▸ TASK INSTRUCTIONS
Could you please return each line of the data that has the word "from"?
|---|
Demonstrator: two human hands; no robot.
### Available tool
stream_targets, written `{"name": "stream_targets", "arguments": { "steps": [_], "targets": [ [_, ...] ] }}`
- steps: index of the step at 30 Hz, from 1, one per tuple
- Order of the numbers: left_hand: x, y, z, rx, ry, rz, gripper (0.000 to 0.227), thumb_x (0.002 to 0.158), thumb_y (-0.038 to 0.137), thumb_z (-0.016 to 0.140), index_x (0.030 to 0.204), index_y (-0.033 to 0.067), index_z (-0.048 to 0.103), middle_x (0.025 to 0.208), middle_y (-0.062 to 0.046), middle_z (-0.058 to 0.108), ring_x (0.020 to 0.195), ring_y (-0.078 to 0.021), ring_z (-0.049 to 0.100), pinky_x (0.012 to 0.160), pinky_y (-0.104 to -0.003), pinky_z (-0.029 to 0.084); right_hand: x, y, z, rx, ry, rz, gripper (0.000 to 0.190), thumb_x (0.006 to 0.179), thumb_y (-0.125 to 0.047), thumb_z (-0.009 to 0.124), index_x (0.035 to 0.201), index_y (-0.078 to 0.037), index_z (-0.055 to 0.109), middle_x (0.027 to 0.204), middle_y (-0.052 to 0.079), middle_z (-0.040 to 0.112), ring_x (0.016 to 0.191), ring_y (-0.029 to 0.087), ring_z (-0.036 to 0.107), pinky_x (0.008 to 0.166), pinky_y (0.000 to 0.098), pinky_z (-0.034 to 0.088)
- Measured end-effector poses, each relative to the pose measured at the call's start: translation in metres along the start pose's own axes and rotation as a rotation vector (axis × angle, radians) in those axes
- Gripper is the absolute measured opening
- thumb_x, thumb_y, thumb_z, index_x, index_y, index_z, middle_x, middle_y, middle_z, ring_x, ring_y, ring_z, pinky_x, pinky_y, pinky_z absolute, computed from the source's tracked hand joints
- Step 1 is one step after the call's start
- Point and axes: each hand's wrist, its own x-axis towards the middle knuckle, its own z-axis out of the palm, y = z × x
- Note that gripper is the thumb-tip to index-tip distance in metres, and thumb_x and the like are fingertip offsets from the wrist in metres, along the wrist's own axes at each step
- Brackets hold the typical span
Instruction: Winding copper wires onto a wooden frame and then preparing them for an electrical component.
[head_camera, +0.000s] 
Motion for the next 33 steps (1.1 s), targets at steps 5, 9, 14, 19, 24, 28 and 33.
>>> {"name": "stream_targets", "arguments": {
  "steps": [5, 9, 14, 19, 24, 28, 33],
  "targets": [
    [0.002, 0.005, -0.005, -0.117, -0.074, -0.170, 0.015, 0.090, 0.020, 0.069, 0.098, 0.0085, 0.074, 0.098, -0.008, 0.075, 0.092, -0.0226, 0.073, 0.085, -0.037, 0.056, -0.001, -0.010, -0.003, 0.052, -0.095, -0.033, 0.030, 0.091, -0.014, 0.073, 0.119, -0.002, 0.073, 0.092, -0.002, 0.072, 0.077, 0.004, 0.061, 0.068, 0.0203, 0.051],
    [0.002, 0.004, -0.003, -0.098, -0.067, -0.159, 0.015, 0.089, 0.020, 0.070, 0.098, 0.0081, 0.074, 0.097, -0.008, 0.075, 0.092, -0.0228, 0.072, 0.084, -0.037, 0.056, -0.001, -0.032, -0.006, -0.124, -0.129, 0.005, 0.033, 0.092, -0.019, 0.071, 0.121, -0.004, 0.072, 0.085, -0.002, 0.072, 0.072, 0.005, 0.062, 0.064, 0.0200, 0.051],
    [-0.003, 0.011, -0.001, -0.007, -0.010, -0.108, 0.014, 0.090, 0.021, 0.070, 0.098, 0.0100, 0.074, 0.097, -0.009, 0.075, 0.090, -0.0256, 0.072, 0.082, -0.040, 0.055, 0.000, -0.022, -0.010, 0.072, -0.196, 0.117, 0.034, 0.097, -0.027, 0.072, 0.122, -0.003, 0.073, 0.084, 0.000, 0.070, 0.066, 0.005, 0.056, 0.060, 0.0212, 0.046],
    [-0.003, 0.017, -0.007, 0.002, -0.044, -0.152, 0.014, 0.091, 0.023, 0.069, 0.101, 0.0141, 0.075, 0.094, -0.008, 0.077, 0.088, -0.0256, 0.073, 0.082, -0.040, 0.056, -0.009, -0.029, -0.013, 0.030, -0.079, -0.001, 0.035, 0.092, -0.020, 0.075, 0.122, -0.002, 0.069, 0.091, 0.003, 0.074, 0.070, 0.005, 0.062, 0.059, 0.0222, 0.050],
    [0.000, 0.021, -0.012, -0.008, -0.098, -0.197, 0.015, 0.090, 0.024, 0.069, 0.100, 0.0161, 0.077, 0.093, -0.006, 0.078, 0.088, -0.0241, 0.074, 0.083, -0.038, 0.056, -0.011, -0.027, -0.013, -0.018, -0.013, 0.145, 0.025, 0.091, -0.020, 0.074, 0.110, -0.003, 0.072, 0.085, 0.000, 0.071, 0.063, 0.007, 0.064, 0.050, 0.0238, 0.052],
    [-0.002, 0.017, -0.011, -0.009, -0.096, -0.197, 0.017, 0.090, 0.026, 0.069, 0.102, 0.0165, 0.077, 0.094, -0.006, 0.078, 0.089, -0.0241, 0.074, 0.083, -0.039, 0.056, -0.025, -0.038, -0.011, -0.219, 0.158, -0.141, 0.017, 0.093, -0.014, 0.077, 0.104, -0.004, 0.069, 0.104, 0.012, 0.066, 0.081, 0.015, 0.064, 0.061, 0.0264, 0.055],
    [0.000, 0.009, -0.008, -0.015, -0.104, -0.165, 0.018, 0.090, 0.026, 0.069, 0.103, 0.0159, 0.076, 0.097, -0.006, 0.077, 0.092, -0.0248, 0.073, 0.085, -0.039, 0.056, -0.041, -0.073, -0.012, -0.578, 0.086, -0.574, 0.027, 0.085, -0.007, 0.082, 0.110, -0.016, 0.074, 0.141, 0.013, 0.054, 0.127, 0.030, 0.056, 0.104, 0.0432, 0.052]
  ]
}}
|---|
▸ SOLUTION
- steps: index of the step at 30 Hz, from 1, one per tuple
- thumb_x, thumb_y, thumb_z, index_x, index_y, index_z, middle_x, middle_y, middle_z, ring_x, ring_y, ring_z, pinky_x, pinky_y, pinky_z absolute, computed from the source's tracked hand joints
- Note that gripper is the thumb-tip to index-tip distance in metres, and thumb_x and the like are fingertip offsets from the wrist in metres, along the wrist's own axes at each step

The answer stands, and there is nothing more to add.